Observation

Discussion in 'Rants, Musings and Ideas' started by MoAnamCara, Sep 7, 2013.

  1. MoAnamCara

    MoAnamCara SF Artist

    I've run, all my life. From people, places... Circumstances. I ignorantly thought a few days in a different location would help. When will I ever learn??

    Thought tonight about going to buy some illegal drugs and just oding on them... Crazy bloody thoughts.

    :'(
     
  2. Butterfly

    Butterfly Pokémon Master Staff Alumni SF Author SF Supporter

    :hug: Sometimes it does help to get away for a few days just to escape everything, but sometimes when you get away you realise your problems are still there and feel alone. I can totally relate there. But no to the OD'ing :hug: Whip those bad thoughts away! :whip:
     
  3. MoAnamCara

    MoAnamCara SF Artist

    Yes... Kind of foolish of me to think otherwise but I got excited at the thought.

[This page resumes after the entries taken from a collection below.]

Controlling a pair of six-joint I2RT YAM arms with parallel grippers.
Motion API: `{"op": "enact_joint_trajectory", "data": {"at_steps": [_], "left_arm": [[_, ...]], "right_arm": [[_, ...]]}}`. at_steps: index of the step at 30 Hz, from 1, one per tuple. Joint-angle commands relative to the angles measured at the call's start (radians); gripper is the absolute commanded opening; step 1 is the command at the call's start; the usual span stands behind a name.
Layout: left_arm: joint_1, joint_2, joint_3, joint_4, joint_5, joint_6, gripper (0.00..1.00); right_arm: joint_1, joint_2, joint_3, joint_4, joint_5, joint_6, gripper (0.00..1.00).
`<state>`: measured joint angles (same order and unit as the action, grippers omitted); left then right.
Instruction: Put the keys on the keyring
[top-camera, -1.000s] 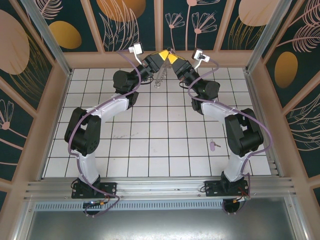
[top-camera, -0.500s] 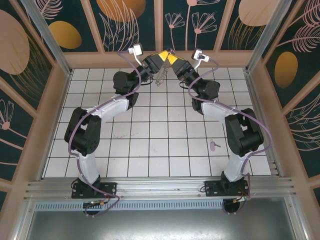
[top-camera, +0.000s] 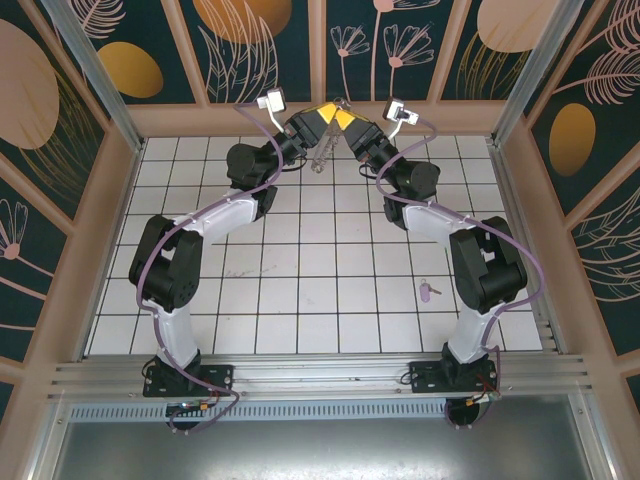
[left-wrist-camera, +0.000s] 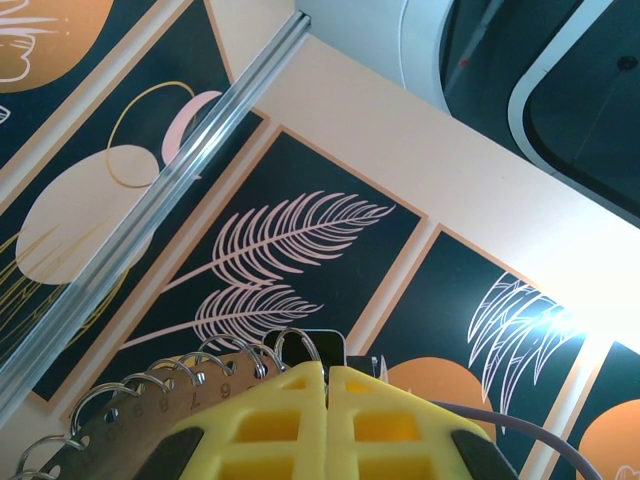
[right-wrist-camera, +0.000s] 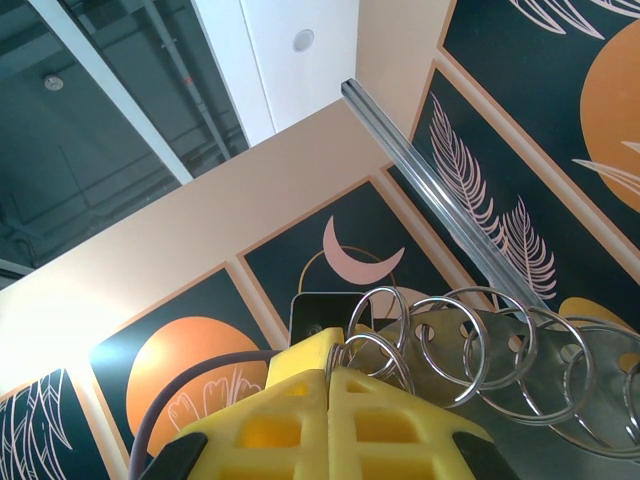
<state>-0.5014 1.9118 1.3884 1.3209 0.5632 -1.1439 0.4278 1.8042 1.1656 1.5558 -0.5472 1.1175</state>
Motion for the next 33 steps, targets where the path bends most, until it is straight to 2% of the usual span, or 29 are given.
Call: {"op": "enact_joint_trajectory", "data": {"at_steps": [1,19,29,33], "left_arm": [[-0.006,-0.018,-0.022,0.000,0.011,0.028,0.00],[-0.006,-0.020,-0.027,-0.024,0.011,0.057,0.00],[-0.006,-0.038,-0.041,-0.060,0.016,0.090,0.00],[-0.006,-0.049,-0.050,-0.089,0.020,0.115,0.00]], "right_arm": [[0.002,-0.019,0.008,0.161,-0.008,0.019,0.04],[0.000,-0.023,0.003,0.157,-0.012,0.017,0.09],[-0.003,-0.039,-0.008,0.129,-0.018,0.004,0.22],[-0.010,-0.065,-0.026,0.090,-0.031,-0.014,0.31]]}}
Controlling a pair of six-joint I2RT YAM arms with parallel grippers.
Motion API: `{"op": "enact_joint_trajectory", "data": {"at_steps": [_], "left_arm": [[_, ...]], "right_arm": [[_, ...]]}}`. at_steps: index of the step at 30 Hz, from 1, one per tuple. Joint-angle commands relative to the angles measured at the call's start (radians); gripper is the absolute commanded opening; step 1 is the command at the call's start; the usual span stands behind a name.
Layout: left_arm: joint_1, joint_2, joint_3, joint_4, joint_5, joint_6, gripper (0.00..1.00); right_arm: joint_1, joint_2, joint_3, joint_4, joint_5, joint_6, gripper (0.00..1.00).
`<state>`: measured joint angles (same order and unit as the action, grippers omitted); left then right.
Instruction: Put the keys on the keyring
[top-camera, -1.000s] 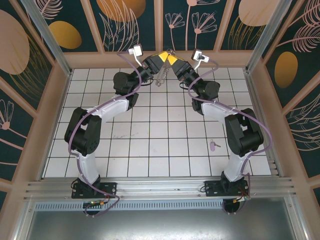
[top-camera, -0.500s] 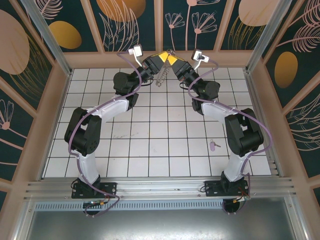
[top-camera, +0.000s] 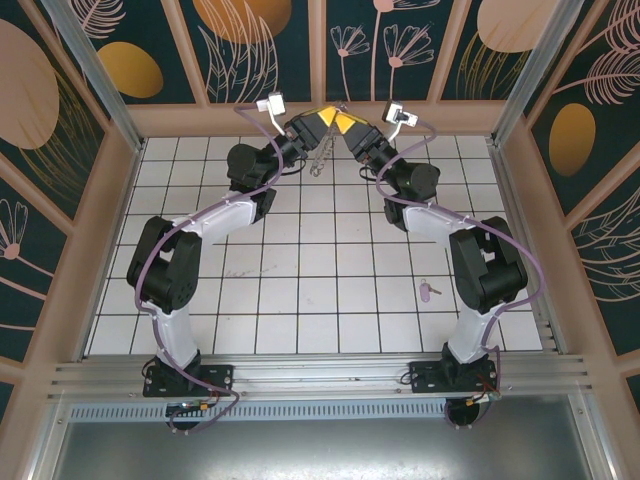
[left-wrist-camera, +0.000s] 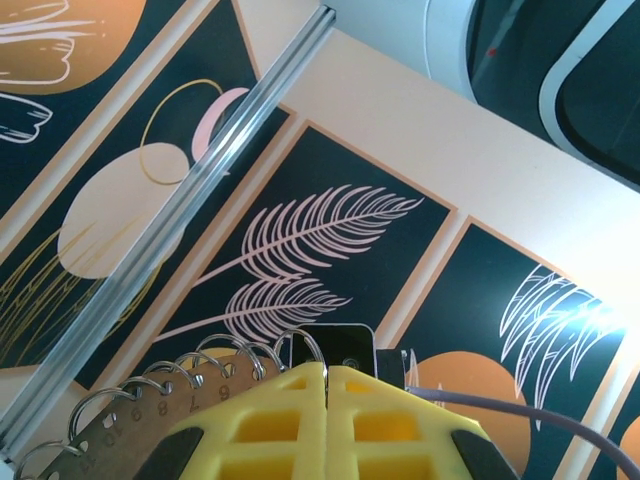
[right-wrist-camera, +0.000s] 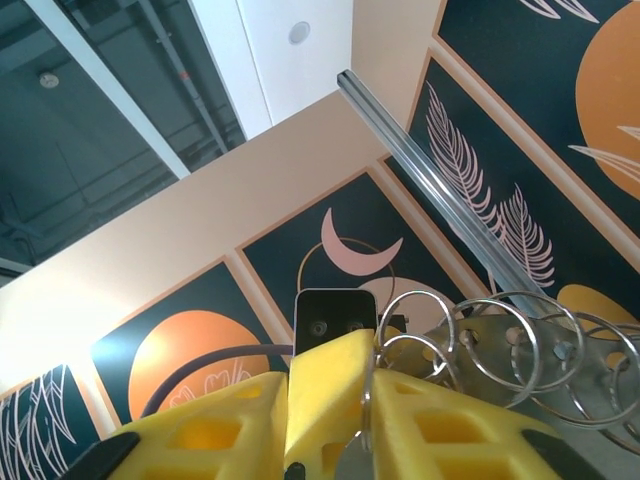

    Hurt by something today ... Doesn't tak much it seems. Stupid but that's me being me. Feel disposable again. Suppose I really am.

    And so, f you all. Thanks for making me feel like shit.

    I've thought about writing my story. That way it is there for whenever. Ppl have no idea of stuff. But suppose it's better for things to pass with me. Odd how I'm debating things like this in my mind when really it's not going to matter. There isn't anyone to read whatever.

    The longer and more I think about a future or the future, the more doubtful I am of being part of one. The last couple of years have shaken my world. Things will never be the same, ever. I am a very different person than I once was. Weaker in character and being. Things accumulate, I never dealt with things in a timely manner as I suppose I should have. But who and where would I have gone several years ago re the assault? Who wants or needs to know about that one? And I feel responsible yet, I put myself in that predicament.

    As I have done many times. I know or should know better. But no... Lets go the route of hurt and pain and things we dare not speak of. Ever.

    I'm rambling, and no response is expected or similar.

    Suppose I'm overwhelmed again at the hthought of the daily stuff. Feeling so useless. And none of this have I relayed to my t. As great as they may be, I'm still paying them for whatever. And I'm not sur of a reason to be that open.

    What to do? I've no bloody idea. Yay for me.